Moreover, recently published research studies suggest that schools have not played a large role in community virus spread. However, these studies are likely influencing the wave of public opinion and articles in favor of an immediate return to in-person classes. Many reports have analyzed regions of the U.S. where school reopenings have occurred and concluded that the infection rate was not significant, especially when compared to surrounding communities without reopenings. However, other studies paint a different picture: the answer to whether school reopenings have led to increased spread depends on the situation. According to research published by the National Center for Analysis of Longitudinal Data in Educational Research (CALDER) and based on evidence from Michigan and Washington, while in-person schooling has little effect on the incidence of transmission in places with low pre-existing COVID case counts, school openings have led to a considerably greater spread in areas with high pre-existing case counts.

New York undeniably falls in the second, high-risk category, with a moving average of around 3,000 new cases per day.

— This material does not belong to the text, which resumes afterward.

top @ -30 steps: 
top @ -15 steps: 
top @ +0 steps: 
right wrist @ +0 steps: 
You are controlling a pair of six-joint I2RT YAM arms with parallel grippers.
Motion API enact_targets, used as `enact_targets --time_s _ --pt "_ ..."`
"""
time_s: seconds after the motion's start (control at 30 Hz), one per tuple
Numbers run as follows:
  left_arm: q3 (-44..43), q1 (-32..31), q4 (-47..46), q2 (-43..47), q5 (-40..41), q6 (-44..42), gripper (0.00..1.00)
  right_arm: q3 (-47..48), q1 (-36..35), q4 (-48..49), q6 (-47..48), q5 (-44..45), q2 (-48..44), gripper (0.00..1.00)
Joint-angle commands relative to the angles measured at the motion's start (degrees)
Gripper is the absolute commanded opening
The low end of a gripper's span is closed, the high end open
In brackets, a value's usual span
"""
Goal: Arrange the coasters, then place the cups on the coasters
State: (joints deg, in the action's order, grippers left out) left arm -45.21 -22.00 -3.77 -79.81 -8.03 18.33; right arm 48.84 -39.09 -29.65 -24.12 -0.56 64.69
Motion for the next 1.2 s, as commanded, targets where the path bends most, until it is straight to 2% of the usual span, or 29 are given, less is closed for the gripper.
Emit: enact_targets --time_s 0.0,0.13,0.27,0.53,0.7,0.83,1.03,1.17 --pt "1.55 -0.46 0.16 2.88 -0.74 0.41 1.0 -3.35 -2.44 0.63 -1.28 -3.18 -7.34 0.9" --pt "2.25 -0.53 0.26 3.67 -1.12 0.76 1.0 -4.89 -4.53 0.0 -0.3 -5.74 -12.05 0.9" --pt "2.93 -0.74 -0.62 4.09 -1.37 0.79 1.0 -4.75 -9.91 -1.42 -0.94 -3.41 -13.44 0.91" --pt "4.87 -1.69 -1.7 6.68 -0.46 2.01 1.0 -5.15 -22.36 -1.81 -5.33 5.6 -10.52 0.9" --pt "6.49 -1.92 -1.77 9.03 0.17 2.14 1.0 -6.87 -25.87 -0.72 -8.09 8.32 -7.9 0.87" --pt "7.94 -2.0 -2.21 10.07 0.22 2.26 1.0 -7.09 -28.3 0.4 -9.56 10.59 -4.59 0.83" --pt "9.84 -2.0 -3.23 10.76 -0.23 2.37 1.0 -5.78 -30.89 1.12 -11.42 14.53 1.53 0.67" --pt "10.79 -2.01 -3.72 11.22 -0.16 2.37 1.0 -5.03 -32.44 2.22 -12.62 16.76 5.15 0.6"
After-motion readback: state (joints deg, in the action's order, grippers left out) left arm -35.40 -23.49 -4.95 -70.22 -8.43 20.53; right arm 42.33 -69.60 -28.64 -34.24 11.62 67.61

Moreover, NYC has qualities, such as its unusual density and crowded public transportation, that have made it an outlier in the pandemic so far, earning the dubious title of the epicenter of the pandemic. Few other locations in the world have hit a moving daily average of 7,000 cases (as New York City did just a few months ago). As the CALDER data indicates, what may have happened during school openings in more rural and suburban environments may not be replicated in New York. Thus, many of the pro-school-opening studies should be looked at skeptically. Just because elementary and middle schools are open does not necessarily mean that it is safe for high schools to reopen; multiple studies have found that adolescents above 15 are three times as likely to transmit COVID-19 as pre-pubescent children.

Due to NYC’s demonstrated propensity for COVID to spread rapidly through its dense population, we should err on the side of caution. While some studies seem encouraging, they are not conclusive enough to completely throw out all preceding care. Doing so places our entire city at risk. Nonetheless, there needs to be some reasonable standard to allow students to return to their in-person classes, which by all accounts are more effective for academic performance and better for mental health. The data introduced by CALDER’s research only accounted for populations with lower infection rates than 20 cases per 100 thousand members of the community; it provided no evidence stating that school reopening would not impact areas with higher infection rates. For New York City, this process would require case counts to come down by about half of the current rate in order to reopen. We should demand a standard based on solid data and a recognition of the risks inherent in reopening schools but that still promises an end to Zoom class.